To do so, I need to know the minimum and maximum character sizes for the encoding of the stream I'm reading. However, I can't find a way to access this information from Ruby (I ended up writing a gem with a native extension [1] to do so).
I'd like to propose adding instance methods min_char_size, max_char_size, and minmax_char_size to the Encoding class to expose the information stored in the OnigEncodingType struct's min_enc_len and max_enc_len fields.
It may be that there is indeed something that you need for implementing your IO-like object. But my guess is that its most probably something on a higher abstraction level than min_enc_len and max_enc_len. It would be good to have more specific information about what you actually want to do or are doing. I'm changing the status to feedback.
Encoding::UTF_8.max_char_size # => 6
The max length for UTF-8 should actually be 4. I have submitted a separate bug (#13590) to fix this.
I'm implementing a tar archive reader that takes an arbitrary stream (StringIO, File, Zlib::GzipReader, ...) and yields the individual files in the archive. I'd like the yielded file reader to conform as closely as possible to the File interface.

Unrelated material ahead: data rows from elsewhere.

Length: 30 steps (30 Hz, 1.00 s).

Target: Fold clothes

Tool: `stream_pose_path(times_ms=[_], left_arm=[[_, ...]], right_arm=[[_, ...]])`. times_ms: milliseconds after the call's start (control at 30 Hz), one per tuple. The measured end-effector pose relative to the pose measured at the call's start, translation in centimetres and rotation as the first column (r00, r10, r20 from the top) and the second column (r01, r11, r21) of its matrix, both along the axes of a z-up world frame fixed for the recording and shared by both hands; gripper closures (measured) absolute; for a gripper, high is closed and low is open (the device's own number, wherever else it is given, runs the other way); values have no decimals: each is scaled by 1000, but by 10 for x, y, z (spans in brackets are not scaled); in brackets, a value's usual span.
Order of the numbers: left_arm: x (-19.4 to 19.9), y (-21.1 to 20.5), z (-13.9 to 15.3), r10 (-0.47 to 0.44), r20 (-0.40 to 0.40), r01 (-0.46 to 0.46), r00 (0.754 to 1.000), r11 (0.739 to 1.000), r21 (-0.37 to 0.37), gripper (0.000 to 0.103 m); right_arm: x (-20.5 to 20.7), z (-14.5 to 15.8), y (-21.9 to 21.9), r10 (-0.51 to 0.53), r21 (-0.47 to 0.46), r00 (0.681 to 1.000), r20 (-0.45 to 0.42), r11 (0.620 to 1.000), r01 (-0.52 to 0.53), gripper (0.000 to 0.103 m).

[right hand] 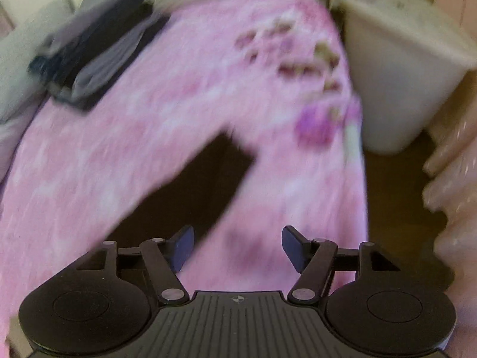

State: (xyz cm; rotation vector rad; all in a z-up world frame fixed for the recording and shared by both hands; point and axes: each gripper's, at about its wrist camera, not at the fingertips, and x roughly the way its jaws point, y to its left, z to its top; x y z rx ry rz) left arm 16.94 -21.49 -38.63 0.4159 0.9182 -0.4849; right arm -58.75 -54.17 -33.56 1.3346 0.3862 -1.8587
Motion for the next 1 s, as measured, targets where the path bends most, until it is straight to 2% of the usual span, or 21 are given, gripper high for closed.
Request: stream_pose_path(times_ms=[67,100,133,167,200,233,300,333,400,467,500,567,600,667,733,767,800,867,900,933,1000], left_arm=[[22,3,-14,76,-27,-76,997,997,-19,41],[30,5,-20,106,-51,-108,993,994,-32,48],[37,7,-26,127,-81,-131,989,990,-51,71],[41,10,-29,137,-99,-145,986,986,-86,84],[42,11,-26,135,-84,-143,987,985,-99,95],[41,10,-21,102,-58,-106,993,991,-83,96],[31,6,-5,-17,84,13,996,999,43,97],[21,3,5,-137,203,105,970,981,162,97],[4,5,15,-369,358,221,858,893,392,97],[-5,13,5,-545,369,271,753,768,580,96],[-9,18,-5,-607,338,289,719,703,650,96],[-15,27,-31,-673,246,314,698,596,739,96],[-19,31,-51,-700,171,329,693,519,789,95],[-29,39,-88,-734,63,353,677,398,846,92],[-43,48,-110,-791,65,310,609,313,898,99],[-47,52,-110,-801,65,305,595,300,904,98],[-47,54,-103,-786,64,324,615,326,888,97],[-40,63,-79,-691,30,360,722,412,837,94],[-36,69,-66,-642,4,368,767,445,817,85],[-32,76,-50,-588,-16,374,809,493,786,84],[-29,81,-16,-519,8,376,855,629,680,83]], right_arm=[[22,-4,14,29,28,999,42,999,-30,40],[35,-8,20,43,38,997,58,998,-45,40],[49,-12,26,61,45,996,69,997,-64,40],[62,-13,31,78,52,994,74,995,-82,40],[75,-18,33,101,62,992,80,992,-106,40],[89,-22,35,125,72,989,85,989,-131,40],[112,-23,38,177,76,981,85,980,-183,40],[121,-22,38,201,71,976,83,976,-207,40],[138,-19,38,248,64,966,78,965,-253,40],[151,-17,37,281,58,957,69,957,-285,40],[157,-16,36,295,55,954,61,953,-298,40],[168,-17,35,324,57,945,51,944,-326,40],[173,-19,36,339,66,940,46,937,-342,40],[182,-23,37,376,91,926,41,921,-379,40],[188,-27,40,420,108,907,36,900,-421,40],[191,-26,42,438,118,898,28,891,-438,40],[193,-24,44,454,124,891,15,883,-452,40],[194,-16,48,492,123,871,-14,865,-487,40],[194,-9,51,518,119,855,-33,851,-511,40],[196,-3,54,543,115,838,-52,837,-535,40],[205,9,62,608,110,788,-100,794,-598,40]])
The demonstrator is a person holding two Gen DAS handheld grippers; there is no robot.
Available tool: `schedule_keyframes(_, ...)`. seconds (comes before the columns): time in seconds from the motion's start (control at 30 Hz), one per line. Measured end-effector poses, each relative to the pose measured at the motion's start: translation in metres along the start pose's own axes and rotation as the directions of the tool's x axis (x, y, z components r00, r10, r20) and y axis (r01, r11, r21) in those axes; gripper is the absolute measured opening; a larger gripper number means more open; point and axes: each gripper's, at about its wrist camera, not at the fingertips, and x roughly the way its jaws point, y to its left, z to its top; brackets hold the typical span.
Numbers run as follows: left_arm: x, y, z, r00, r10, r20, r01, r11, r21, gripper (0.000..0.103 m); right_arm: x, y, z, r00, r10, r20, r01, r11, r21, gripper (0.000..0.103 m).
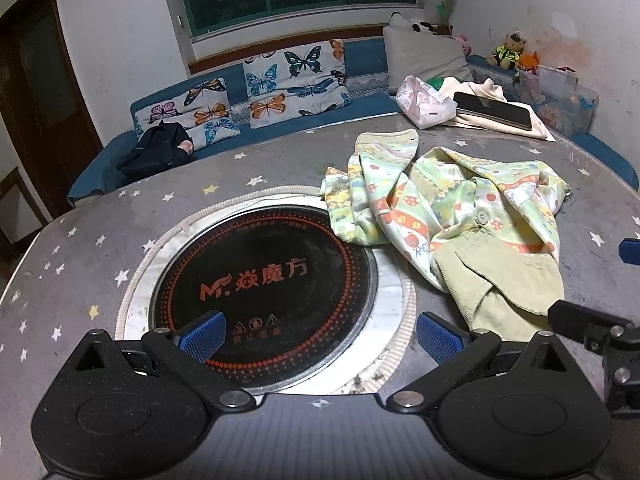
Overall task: Fold clothes
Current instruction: 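Move both grippers open toward the crumpled green printed shirt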
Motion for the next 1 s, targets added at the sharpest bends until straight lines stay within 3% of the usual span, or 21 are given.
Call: schedule_keyframes(1.0, 0.025, -0.027, 0.012, 0.998, -0.034, -0.057, 0.037, 0.998, 0.044, 0.103, 0.02, -0.015, -0.003, 0.998, 0.017, -0.056, -0.015, 0.999, 0.033, 0.103)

I'd like to implement #getc without necessarily being able to modify the external_encoding of the underlying stream. My strategy so far is to keep reading bytes into a buffer and force_encoding to the target encoding, until I have valid_encoding?. If I know the character length limits, then I can bail out if I still don't have a valid character after I've read the maximum number of bytes, return a string containing only the minimum number of bytes, and hold the extras back for the next invocation of #getc (this seems to be the behaviour of IO#getc).
This is how that would look with the proposed methods:
I hope there are no encodings where valid characters might not be a multiple of the minimum size.
Me too :) it works for now... the only encodings on Ruby 2.4.1 with min_enc_len > 1 are UTF-16 and UTF-32; UTF-16 is variable-length with either 1 or 2 16-bit code units, and UTF-32 is fixed-length.
I hope there are no encodings where valid characters might not be a multiple of the minimum size.
Me too :) it works for now... the only encodings on Ruby 2.4.1 with min_enc_len > 1 are UTF-16 and UTF-32; UTF-16 is variable-length with either 1 or 2 16-bit code units, and UTF-32 is fixed-length.
Not true. There are quite a few East Asian encodings with max length of 2, 3, or 4. E.g. Shift_JIS, EUC_JP, GB18030,... But it's still true that the maximum size is a multiple of the minimum size.